After retiring from cricket that year, he became known for his philanthropy, raising $25 million to open a cancer hospital in memory of his mother, before entering politics with the establishment of his Tehreek-i-Insaf (PTI), or Pakistan Movement for Justice party, in 1996.
Despite his fame, the PTI languished in Pakistan’s political wilderness, not winning a seat other than Khan’s for 17 years.
This period had its dramatic moments, however. In 2007, Khan escaped house arrest by leaping over a wall amid a crackdown on opposition figures by then-military ruler General Pervez Musharraf.
In 2011, Khan began drawing huge crowds of young Pakistanis disillusioned with endemic corruption, chronic electricity shortages and crises in education and unemployment.
He drew even greater backing in the ensuing years, with educated Pakistani expatriates leaving their jobs to work for his party and pop musicians and actors joining him on the campaign trail.
His goal, Khan told a gathering of hundreds of thousands of supporters in 2018, was to turn Pakistan from a country with a “small group of wealthy and a sea of poor” into an “example for a humane system, a just system, for the world, of what an Islamic welfare state is”.
That year he was at long last victorious, marking a rare ascension by a sporting hero to the pinnacle of politics. Observers cautioned, however, that his biggest enemy was his own rhetoric, having raised supporters’ hopes sky high.
PLAYBOY TO REFORMER
Born in 1952, the son of a civil engineer, Imran Ahmed Khan Niazi described himself as a shy child who grew up with four sisters in an affluent urban Pashtun family in Lahore, Pakistan’s second-biggest city.

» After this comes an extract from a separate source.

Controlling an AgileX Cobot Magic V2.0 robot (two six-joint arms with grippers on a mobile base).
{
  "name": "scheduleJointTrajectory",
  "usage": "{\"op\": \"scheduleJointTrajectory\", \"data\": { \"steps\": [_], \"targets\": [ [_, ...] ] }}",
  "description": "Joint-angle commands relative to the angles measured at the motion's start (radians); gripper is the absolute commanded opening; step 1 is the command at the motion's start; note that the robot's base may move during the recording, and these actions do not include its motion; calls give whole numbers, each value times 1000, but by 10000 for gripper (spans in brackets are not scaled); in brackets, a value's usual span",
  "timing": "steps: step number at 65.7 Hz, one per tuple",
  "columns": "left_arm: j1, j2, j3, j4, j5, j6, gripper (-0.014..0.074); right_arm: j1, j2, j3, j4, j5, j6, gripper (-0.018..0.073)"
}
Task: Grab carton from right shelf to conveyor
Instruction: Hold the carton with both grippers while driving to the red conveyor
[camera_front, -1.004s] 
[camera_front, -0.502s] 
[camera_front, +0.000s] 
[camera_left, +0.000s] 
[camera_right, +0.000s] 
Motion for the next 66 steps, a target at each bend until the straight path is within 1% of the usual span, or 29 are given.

After a privileged education in Lahore, during which his cricketing skills became evident, he went on to the University of Oxford where he graduated with a degree in Philosophy, Politics, and Economics.
As his cricket career flourished, he developed a playboy reputation in London in the late 1970s.

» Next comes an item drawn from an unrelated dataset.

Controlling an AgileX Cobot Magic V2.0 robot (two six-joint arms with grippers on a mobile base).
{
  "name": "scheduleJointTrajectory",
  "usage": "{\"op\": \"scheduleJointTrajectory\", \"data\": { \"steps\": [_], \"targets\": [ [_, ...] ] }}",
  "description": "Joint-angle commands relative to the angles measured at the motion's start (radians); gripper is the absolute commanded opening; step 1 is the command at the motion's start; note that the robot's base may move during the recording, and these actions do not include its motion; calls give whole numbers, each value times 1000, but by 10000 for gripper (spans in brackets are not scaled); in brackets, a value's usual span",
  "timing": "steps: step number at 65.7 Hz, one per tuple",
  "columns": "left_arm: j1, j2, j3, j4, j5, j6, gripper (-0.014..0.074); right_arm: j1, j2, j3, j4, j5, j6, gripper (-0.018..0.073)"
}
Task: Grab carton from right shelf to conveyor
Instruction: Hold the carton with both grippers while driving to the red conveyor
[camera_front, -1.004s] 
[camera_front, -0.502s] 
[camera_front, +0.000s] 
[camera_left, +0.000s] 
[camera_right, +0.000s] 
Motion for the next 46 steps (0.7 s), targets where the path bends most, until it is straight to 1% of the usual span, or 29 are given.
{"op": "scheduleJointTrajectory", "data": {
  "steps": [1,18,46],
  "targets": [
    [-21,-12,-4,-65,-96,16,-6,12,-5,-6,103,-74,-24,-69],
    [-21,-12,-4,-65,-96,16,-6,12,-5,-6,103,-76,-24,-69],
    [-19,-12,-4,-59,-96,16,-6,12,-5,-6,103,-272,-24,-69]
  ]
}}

In 1995, he married Jemima Goldsmith, daughter of business tycoon James Goldsmith. The couple, who had two sons together, divorced in 2004. A second brief marriage to TV journalist Reham Nayyar Khan also ended in divorce.

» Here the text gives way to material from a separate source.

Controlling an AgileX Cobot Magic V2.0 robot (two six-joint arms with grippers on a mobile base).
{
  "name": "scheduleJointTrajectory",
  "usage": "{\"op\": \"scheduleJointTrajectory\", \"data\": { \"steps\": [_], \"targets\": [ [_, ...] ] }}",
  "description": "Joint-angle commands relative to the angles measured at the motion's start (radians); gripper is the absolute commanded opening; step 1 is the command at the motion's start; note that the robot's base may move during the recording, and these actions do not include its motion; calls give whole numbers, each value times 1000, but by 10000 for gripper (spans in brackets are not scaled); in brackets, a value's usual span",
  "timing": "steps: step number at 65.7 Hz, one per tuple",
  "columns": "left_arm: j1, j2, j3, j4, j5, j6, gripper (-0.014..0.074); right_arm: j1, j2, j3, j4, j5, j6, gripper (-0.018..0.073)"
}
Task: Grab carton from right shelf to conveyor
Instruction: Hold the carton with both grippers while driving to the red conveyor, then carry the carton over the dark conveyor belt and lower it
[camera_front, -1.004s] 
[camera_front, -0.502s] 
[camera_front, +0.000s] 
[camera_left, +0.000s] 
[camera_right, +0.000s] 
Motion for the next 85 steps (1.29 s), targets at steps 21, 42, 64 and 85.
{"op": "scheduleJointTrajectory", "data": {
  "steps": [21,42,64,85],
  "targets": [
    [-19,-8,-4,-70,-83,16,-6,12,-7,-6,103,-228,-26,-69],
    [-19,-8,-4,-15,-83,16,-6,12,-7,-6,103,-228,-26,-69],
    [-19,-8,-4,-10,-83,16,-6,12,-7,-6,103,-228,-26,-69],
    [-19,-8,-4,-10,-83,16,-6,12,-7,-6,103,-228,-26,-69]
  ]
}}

His third marriage to Bushra Bibi, a spiritual leader whom Khan had come to know during his visits to a 13th century shrine in Pakistan, reflected his deepening interest in Sufism – a form of Islamic practice that emphasises spiritual closeness to God.
Once in power, Khan embarked on his plan of building a “welfare” state modelled on what he said was an ideal system dating back to the Islamic world some 14 centuries earlier.
His government made a number of key appointments based on qualifications and not political favours and sought to reform hiring in the bureaucracy and civil service.
Other measures included making it easier for citizens to lodge complaints and the introduction of universal healthcare for the poor in one province with plans to expand the programme nationally. The government also began a project to plant 10 billion trees to reverse decades of deforestation.
To bolster a crippled economy, Khan made a significant U-turn in policy and secured an IMF bailout for Pakistan and set lofty, albeit unmet goals, to expand tax collection.
But his anti-corruption drive was heavily criticised as a tool for sidelining political opponents – many of whom were imprisoned on charges of graft.
Pakistan’s generals also remained powerful and military officers, retired and serving, were placed in charge of more than a dozen civilian institutions.